Archive for June, 2007

Conundrum

Today I’ve been thinking about a problem I’ve run across in my compiler front end work.

The problem is a technical issue having to do with how the C compiler is implemented. Currently if there are multiple declarations for an object, the compiler might modify one of the declarations in place. This causes problems when re-using declarations. What if the second declaration is visible in one compilation unit but not another? Remember that since we’re saving object pointers here, other declarations that refer to the multiply-declared object will point to the first declaration — the one that gets modified.

I haven’t been able to think of a nice way to handle this that also lets us do multi-threaded parsing. We could redefine the various DECL tree accessors to forward requests to a per-compiler (aka thread) “current declaration” — but this is fairly nasty and, due to the nature of trees, probably also error-prone

Any ideas? I mean ones that don’t involve redesigning GCC? The old compile server branch planned to solve this via an undo buffer, but that is not very nice for multi-threaded use (something I plan to do that the compile server did not).

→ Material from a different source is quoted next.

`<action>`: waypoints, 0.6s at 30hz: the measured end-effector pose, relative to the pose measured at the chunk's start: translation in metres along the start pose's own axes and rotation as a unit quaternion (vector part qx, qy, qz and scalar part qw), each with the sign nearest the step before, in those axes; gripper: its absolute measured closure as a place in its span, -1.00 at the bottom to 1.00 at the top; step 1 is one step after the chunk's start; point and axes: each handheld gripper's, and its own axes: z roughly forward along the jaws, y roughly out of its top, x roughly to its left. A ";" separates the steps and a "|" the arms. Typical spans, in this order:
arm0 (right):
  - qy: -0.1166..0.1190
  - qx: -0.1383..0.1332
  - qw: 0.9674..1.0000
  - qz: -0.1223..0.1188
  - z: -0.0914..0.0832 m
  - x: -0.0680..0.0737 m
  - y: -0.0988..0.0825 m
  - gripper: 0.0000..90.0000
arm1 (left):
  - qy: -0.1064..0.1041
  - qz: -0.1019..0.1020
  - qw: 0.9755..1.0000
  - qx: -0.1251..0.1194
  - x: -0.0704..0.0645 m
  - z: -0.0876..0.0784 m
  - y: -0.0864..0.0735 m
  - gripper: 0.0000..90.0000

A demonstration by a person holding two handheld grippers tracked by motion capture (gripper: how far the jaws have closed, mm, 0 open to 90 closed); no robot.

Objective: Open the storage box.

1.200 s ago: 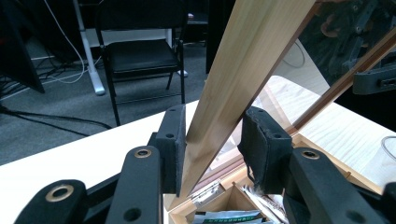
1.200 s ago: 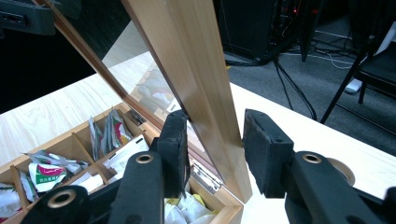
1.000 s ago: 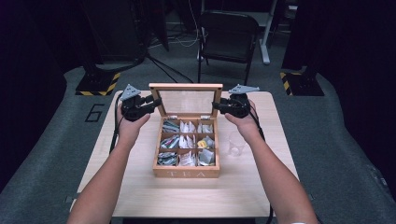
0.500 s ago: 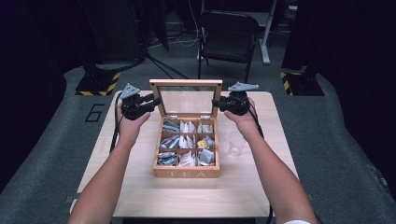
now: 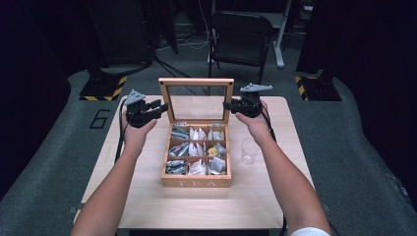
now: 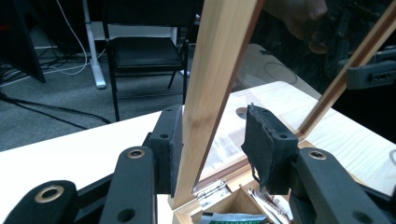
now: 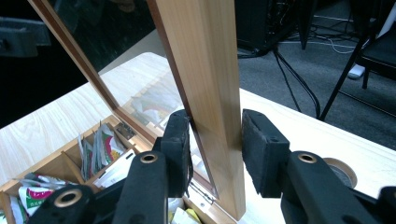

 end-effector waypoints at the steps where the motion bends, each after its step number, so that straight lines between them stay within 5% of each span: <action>1: 0.000 0.000 1.000 0.000 0.000 0.000 0.000 0.40 | 0.000 0.000 1.000 0.000 0.000 0.000 0.000 0.27; 18: -0.014 0.010 1.000 0.013 0.011 -0.007 0.008 0.44 | -0.004 0.008 1.000 0.013 -0.001 -0.003 -0.003 0.26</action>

Sometimes I think this project would be better if I went ahead with the more ambitious project of eliminating trees from the front end… but that would both be more work and, I suspect, harder to get approved. But, at least that way I could design in a fix, since I’d be touching every line in the front end anyway.

Speedup

I added the needed multi-hunk processing to my front end hack, to try to be able to compile parts of GCC. What this means is that if a construct (say, an enum) spans multiple file changes, the parser will now notice this and record it properly. If a subsequent parse sees the same starting hunk, it will check to see if subsequent hunks are the same as the previous chain, and if so, will map in all the bindings.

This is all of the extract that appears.